◆ WHAT THE TASK REQUIRES
Scan the lines below for the string "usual" and copy every one that has it.

◆ GIVEN MATERIAL
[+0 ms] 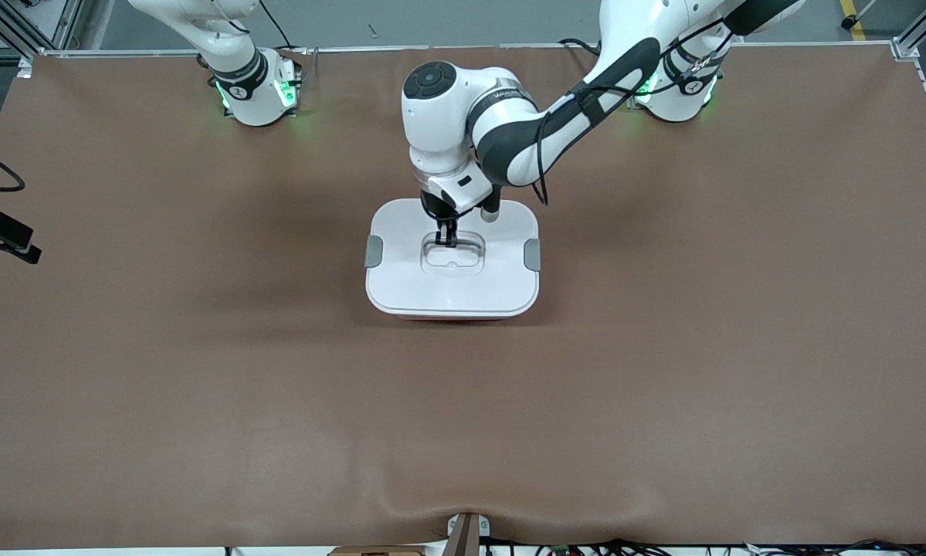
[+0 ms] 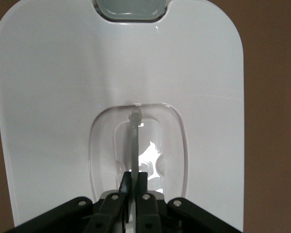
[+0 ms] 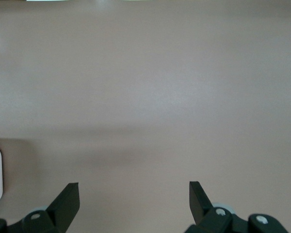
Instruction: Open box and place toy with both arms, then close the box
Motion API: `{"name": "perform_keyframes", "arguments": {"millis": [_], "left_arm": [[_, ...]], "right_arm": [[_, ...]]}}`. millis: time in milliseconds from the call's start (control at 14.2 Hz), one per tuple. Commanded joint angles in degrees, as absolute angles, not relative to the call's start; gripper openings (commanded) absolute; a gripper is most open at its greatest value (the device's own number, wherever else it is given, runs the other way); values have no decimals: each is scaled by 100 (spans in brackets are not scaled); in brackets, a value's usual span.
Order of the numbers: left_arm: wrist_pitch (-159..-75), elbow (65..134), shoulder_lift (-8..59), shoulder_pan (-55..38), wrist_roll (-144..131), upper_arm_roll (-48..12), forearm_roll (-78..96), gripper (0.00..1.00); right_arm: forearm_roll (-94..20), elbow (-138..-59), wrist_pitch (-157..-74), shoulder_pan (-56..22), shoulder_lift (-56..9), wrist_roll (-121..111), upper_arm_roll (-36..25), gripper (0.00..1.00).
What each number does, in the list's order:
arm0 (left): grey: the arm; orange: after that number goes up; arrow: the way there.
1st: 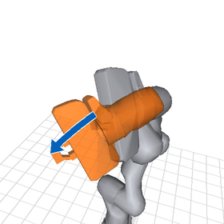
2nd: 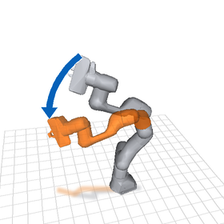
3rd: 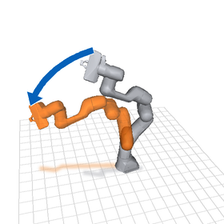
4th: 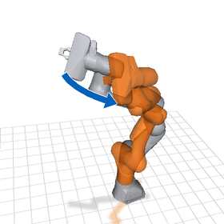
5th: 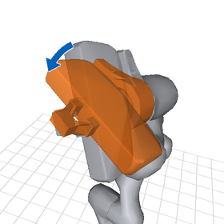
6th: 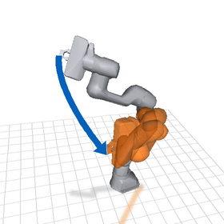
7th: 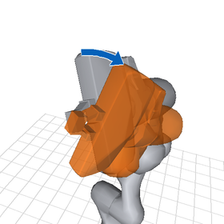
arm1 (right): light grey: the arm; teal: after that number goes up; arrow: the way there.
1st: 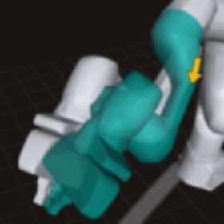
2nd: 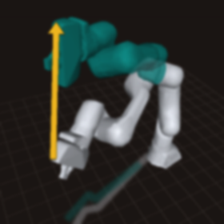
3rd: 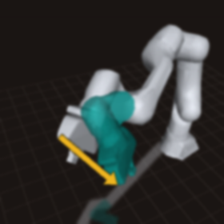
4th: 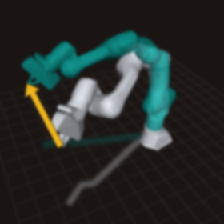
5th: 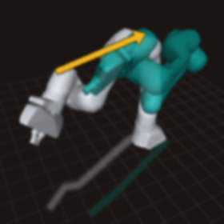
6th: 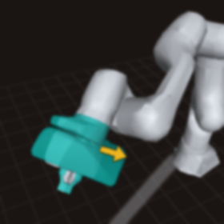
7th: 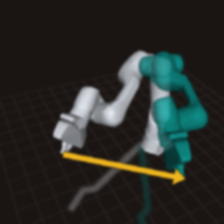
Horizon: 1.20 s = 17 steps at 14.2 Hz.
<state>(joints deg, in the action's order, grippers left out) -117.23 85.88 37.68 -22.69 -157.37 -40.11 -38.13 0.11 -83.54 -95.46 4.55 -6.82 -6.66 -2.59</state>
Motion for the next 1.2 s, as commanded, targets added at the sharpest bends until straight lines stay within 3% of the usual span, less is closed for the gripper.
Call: {"name": "perform_keyframes", "arguments": {"millis": [0,353,494,565,777,1130], "left_arm": [[-11654,8648,3858,-2355,-16400,-4034,-4052,0],[-11646,8675,3850,-2320,-16374,-4034,-4052,2],[-11646,8675,3823,-2294,-16322,-4034,-4060,45],[-11646,8666,3806,-2277,-16304,-4034,-4061,50],[-11646,8622,3779,-2250,-16278,-4034,-4078,100],[-11523,8526,3402,-2066,-15918,-4096,-3938,100]], "right_arm": [[-18,-8332,-9422,475,-677,-283,-246,100],[-18,-8385,-9211,527,-677,-97,-246,100],[-18,-8393,-9185,545,-677,-88,-246,100],[-18,-8394,-9115,545,-677,-88,-246,100],[-26,-8385,-9018,536,-677,52,-246,100],[-18,-8385,-9000,536,-677,53,-246,100]]}}
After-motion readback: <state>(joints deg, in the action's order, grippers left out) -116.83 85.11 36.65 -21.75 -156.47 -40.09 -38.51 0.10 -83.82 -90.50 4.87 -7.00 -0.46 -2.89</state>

◆ WRITTEN SOLUTION
Motion API: `{"name": "perform_keyframes", "arguments": {"millis": [_], "left_arm": [[_, ...]], "right_arm": [[_, ...]]}}`. millis: time in milliseconds from the call's start (control at 14.2 Hz), one per tuple. Commanded joint angles in degrees, as absolute angles, not relative to the call's start; gripper openings (commanded) absolute; a gripper is most open at its greatest value (the device's own number, wherever else it is given, runs the other way); values have no decimals: each is scaled by 100 (spans in brackets are not scaled); in brackets, a value's usual span.
Motion for the next 1.2 s, as commanded, targets added at the sharpest bends until straight lines stay within 3% of the usual span, less is closed for the gripper.

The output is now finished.